After decades of decline, labor unions have a new reason for hope: younger workers.

Workers in their 20s—and even in their teens—are leading ongoing efforts to unionize companies large and small, including a Starbucks in Mesa, at the intersection of Power and Baseline Roads. 

After two Starbucks stores in Buffalo, New York, voted to unionize late last year, workers at more than 70 Starbucks stores in 21 states petitioned the National Labor Relations Board (NLRB) to hold their own union elections, according to Workers United, the union organizing the effort.

But the Mesa Starbucks’ unionization effort was put on hold Wednesday after Starbucks submitted a request that a decision by a regional NLRB director to allow individual stores to vote on unionizing instead of opening the decision to a district or market-wide vote be put under review.

The request for review was approved by NLRB, and votes from 43 Starbucks employees were impounded by the organization until they complete their review.

“This is just a delayed victory… they’re winning ballots and we just need to be able to count them,” said Michelle Eisen, a union member from Buffalo who was in Mesa for the vote.

Multiple polls show union approval is high—and growing—among the youngest workers. And US union membership levels are even ticking upward for workers between 25 and 34, even as they decline among other age groups. According to data from the Bureau of Labor Statistics, union membership among workers ages 25 to 34 is up 7.5% since 2011, but down nearly 9% for workers age 35 and older. 

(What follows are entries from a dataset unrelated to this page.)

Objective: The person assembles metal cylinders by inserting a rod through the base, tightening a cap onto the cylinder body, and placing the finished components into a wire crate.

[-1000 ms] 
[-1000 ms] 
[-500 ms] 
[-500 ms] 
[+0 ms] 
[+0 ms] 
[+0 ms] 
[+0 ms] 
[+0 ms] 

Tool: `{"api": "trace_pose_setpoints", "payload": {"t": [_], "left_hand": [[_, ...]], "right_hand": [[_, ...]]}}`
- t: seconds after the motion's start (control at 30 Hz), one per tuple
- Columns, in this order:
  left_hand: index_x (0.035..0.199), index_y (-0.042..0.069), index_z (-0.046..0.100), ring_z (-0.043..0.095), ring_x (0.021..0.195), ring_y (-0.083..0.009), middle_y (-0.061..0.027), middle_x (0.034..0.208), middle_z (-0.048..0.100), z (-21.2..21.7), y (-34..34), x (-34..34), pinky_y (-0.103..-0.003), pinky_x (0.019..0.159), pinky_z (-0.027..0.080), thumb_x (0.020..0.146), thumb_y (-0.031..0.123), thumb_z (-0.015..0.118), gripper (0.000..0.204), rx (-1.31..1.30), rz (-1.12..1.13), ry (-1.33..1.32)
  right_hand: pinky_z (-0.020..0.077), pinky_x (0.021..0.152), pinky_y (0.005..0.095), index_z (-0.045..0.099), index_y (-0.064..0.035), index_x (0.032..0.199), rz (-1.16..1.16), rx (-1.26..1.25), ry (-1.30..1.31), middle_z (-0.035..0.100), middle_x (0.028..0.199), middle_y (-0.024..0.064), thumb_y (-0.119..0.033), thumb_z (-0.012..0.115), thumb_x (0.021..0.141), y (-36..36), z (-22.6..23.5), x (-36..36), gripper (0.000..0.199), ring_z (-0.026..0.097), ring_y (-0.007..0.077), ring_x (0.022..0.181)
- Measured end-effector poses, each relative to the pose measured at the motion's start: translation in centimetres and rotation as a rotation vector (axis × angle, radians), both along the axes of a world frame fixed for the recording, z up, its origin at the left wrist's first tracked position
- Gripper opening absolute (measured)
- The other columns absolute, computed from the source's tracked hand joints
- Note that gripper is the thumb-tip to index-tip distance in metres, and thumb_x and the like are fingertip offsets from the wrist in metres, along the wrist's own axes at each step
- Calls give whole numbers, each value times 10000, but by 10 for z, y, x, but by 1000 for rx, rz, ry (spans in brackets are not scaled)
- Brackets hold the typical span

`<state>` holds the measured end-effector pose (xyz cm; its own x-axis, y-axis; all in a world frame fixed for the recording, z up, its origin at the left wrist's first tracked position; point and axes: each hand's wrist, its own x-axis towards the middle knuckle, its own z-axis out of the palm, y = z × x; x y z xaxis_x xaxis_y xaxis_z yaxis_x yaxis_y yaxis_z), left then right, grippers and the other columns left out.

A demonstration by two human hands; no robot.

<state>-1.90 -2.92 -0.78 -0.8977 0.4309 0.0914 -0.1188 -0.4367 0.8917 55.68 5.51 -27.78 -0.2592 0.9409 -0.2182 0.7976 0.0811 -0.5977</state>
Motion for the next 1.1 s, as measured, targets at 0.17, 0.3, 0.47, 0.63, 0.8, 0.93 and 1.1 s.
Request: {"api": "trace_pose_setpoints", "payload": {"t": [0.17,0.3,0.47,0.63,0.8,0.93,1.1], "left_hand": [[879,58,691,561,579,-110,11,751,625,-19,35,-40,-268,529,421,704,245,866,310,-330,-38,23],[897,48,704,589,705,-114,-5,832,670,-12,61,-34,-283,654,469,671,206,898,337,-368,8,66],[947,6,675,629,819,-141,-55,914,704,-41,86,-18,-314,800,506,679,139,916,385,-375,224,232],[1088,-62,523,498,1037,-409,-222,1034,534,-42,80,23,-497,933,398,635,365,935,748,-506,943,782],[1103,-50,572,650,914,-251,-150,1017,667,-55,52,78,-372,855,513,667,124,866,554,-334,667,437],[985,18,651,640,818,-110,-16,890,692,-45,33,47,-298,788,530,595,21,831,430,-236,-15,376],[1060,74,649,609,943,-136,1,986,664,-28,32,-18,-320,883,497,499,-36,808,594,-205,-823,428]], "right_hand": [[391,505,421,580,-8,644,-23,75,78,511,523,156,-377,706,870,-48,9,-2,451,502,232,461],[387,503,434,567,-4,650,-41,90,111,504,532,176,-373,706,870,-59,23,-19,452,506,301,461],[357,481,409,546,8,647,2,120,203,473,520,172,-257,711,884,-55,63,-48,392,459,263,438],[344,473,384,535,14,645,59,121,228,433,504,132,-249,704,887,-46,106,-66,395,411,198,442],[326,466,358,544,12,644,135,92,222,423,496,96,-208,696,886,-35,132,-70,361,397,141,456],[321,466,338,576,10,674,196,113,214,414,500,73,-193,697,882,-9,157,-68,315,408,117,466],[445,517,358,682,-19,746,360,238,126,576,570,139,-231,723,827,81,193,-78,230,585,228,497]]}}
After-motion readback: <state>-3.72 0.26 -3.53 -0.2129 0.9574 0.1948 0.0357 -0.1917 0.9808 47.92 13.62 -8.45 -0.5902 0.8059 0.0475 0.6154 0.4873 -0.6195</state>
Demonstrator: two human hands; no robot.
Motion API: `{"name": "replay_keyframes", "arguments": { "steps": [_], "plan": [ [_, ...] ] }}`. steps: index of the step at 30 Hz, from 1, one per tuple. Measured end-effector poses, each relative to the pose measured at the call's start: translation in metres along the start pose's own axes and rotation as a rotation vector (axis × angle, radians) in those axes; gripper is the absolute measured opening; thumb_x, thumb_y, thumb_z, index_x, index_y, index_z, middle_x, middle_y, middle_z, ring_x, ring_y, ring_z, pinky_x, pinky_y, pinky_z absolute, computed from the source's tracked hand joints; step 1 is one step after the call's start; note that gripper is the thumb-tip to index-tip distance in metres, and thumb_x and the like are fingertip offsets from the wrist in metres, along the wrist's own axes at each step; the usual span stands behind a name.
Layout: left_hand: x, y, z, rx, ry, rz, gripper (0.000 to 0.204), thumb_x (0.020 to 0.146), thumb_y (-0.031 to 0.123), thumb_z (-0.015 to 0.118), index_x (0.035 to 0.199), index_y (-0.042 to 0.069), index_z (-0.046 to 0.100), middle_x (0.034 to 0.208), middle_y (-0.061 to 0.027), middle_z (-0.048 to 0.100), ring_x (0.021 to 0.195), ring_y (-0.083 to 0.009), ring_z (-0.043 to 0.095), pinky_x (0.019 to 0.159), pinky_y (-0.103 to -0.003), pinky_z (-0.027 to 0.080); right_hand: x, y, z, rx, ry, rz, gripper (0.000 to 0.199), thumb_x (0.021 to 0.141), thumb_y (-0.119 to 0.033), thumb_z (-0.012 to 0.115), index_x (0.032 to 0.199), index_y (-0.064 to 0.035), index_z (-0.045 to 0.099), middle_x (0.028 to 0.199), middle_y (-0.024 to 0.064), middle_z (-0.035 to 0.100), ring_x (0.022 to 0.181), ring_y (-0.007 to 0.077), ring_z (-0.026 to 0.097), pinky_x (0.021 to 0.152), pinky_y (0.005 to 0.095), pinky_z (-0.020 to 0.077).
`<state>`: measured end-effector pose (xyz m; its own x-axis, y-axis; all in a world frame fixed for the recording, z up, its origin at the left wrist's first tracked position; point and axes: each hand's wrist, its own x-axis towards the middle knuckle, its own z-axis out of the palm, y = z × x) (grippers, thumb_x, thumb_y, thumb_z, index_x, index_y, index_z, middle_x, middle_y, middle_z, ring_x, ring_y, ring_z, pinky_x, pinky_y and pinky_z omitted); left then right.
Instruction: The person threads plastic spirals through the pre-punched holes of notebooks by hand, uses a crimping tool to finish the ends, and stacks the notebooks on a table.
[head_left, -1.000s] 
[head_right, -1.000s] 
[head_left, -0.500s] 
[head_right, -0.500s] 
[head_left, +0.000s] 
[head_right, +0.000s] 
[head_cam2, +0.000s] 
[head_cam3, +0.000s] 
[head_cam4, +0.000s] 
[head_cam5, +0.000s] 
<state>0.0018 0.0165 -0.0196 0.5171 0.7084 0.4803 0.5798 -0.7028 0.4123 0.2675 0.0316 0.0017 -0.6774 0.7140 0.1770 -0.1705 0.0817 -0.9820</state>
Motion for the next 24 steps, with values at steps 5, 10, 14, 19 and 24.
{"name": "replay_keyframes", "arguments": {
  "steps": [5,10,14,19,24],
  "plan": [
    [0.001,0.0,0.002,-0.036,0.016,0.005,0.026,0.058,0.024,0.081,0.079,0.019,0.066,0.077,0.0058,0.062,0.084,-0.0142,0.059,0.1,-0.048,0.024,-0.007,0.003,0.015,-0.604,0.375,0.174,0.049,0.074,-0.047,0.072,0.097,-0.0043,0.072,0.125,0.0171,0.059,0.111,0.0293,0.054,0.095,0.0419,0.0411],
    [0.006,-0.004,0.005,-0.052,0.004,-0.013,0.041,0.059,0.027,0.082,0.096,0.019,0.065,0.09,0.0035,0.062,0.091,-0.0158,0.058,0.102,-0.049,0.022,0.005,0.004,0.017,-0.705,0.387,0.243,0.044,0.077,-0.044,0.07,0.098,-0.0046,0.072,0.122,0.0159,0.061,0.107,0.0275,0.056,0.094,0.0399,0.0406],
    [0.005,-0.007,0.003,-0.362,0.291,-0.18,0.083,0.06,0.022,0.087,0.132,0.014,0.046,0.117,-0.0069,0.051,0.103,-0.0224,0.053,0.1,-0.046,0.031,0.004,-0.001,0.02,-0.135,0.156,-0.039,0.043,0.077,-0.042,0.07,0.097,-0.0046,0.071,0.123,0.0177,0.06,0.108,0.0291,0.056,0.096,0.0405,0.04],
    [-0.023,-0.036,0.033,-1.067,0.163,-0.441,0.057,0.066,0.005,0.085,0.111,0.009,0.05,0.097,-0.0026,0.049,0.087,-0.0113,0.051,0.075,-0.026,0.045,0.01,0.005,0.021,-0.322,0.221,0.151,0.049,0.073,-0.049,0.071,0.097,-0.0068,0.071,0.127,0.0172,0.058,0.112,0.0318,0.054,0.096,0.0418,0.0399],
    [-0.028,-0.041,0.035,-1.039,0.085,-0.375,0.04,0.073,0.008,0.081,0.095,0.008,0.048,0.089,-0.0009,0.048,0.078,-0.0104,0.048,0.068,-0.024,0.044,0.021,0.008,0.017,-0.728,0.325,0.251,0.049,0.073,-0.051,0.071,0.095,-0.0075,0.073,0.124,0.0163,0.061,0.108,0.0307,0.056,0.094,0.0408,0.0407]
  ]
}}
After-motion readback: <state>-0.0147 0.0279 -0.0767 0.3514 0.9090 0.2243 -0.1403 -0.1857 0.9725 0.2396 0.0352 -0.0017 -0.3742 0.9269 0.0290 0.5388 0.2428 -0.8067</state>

Employees of one other Starbucks location in Arizona—located at the intersection of Scottsdale Road and Mayo Boulevard in Phoenix—have also announced plans to organize and form a union. 

Supporters of Starbucks employee unionization efforts have been frequenting the locations where workers are organizing, with some leaving large tips or using pseudonyms for their order to show their support.

The Associated Press contributed to this report.